I’ve seen it a few times now, the operations team transition their platform through various phases, and each transition incurs a heavy time cost of redevelopment, restructuring, moving data and testing. This post is about a pattern for a platform that works well for range of web platforms. It involves some patterns and ideas that I think fit really well together and when used in symphony allow developers to focus on writing code, and operations to scale out using a tried and tested plan.
Many people are currently at some stage of refactoring towards the next platform for their service, and will probably be facing one or more of the following problems: separating a monolithic service into functional components, managing database schema changes without downtime, deploying applications across multiple hosts without race conditions, hand editing configuration for infrastructure changes, a lack of tooling, or environments distributed across regions. Developers are worrying about configuration, syncing up with platform on deployment strategies, handling failure, and investigating outages caused by bad deployments (the highest level of risk). Deployments are happening with huge features and carry a lot of risk. We want to move away from these issues with this pattern.
Disclaimer: I’m aiming at the median in this blueprint, and not the whole distribution of what different platforms require. This does not fit every platform’s needs, take what you want from it, keep it open, talk. I have also not implemented everything I’ve spoken about here, but I want to, and I hope it inspires other people.

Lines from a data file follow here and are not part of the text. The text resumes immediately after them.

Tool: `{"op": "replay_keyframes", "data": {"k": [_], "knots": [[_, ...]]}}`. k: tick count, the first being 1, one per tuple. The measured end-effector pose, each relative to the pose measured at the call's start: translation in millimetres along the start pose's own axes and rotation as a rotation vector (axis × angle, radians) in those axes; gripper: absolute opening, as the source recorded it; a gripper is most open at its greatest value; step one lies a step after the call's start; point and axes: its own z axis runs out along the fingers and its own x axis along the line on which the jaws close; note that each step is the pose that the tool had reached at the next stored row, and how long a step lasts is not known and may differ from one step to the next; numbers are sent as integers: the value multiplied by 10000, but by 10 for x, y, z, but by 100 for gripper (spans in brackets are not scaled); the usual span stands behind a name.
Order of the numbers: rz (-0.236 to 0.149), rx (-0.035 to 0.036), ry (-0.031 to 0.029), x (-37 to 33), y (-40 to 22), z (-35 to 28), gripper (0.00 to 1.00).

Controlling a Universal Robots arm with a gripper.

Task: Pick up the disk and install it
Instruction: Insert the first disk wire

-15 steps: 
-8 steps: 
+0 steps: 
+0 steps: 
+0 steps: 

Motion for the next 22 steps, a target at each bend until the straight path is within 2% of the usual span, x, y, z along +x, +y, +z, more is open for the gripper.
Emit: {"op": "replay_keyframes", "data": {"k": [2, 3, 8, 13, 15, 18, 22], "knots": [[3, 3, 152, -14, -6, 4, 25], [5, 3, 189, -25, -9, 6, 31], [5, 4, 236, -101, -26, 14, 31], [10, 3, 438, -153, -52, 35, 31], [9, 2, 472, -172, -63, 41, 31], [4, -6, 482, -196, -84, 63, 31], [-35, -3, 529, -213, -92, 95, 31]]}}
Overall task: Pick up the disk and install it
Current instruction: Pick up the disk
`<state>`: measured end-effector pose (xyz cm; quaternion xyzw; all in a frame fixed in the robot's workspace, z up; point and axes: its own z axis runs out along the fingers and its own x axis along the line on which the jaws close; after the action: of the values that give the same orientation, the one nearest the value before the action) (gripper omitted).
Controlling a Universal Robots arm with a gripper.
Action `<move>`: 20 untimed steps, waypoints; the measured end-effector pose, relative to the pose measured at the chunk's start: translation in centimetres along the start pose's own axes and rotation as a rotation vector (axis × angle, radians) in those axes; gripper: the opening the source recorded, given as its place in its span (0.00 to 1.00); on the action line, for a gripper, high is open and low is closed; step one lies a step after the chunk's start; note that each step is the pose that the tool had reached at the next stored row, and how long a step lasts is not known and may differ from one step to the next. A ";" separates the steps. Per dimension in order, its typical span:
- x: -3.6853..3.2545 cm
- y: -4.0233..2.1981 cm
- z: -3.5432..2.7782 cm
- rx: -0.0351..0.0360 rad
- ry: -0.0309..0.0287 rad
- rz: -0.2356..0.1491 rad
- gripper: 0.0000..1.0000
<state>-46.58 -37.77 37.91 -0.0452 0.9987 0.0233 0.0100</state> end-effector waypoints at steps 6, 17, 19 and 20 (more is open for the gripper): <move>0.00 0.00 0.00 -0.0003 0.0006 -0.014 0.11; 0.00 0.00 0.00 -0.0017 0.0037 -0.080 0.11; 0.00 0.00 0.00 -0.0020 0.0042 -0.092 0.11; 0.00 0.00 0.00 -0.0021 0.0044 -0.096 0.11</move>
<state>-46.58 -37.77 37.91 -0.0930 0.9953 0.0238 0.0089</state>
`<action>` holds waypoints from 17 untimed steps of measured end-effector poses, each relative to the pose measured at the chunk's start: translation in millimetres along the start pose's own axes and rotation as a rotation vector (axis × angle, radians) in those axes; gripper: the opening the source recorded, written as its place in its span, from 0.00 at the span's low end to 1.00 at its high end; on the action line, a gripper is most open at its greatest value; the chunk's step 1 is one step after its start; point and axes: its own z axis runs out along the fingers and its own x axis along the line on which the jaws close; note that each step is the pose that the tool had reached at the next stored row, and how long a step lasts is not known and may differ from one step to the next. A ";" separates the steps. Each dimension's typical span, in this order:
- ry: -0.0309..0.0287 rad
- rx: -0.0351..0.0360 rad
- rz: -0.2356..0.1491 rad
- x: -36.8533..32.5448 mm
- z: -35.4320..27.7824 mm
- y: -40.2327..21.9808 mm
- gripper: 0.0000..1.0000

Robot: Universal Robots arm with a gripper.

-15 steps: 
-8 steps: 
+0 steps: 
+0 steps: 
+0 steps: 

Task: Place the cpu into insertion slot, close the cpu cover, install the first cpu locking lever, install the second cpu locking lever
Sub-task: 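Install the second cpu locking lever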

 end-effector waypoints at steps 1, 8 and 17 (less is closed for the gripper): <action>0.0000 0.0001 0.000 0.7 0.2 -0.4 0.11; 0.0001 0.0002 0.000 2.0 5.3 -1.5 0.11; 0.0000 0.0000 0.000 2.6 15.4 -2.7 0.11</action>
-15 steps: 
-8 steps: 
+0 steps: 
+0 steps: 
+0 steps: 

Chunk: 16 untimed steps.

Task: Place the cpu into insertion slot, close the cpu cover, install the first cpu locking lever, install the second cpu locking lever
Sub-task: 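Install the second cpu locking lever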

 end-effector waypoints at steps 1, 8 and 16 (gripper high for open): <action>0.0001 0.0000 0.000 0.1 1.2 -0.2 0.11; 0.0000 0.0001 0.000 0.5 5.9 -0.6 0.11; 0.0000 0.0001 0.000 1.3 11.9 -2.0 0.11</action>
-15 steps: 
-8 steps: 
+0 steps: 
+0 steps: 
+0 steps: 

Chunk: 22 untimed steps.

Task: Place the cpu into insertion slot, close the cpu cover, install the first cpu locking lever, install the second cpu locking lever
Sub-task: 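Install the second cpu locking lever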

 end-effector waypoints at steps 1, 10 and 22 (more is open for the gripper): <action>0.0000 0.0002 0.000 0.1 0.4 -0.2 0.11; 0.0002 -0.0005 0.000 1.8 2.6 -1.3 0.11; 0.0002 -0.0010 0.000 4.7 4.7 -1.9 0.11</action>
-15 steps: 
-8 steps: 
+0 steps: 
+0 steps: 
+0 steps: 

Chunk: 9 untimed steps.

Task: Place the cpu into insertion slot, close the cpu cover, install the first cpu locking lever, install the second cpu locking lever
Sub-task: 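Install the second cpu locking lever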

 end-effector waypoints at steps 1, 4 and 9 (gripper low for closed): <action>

I’m going to focus on a specific architecture that I think works really well: Service Orientated Architecture. The concept is that the web front-end controls just the view passed through to the end user. The back-end is responsible for generating user-specific content and making that available to the front-end (rendered HTML, JSON, etc). This back-end will be constructed from a number of separate services that each provide an area of focus for the application. The benefit of separating services out is that we can horizontally scale services behind load balancers, version and deploy services independently, write services in different languages so your team isn’t locked into one option, move services into clusters, and more.
One important feature to mention here is that these services should be stateless where possible. This means that we can scale horizontally here simply by putting them behind a load balancer or reverse proxy of your choosing. If you do need state, I would look at moving the state onto a store of some kind that can be shared such as a memory cache, or database.
Before we can think about configuring systems, we need to look at the provisioning process and answer questions about what hardware we need and how the hardware and OS should be configured.
Those using PaaS (such as Amazon EC2 or Rackspace) will not need to pay much attention to the hardware provisioning here, but its worth knowing what the foundations underpinning your application are. One day you may need to revisit this if you hit the limitations of virtualized PaaS solutions.
Lets talk hardware.
For machines running services, the distilled idea here will be to maximize CPU and RAM where needed; disk speed and size is almost irrelevant for stateless services that are not bound to IO.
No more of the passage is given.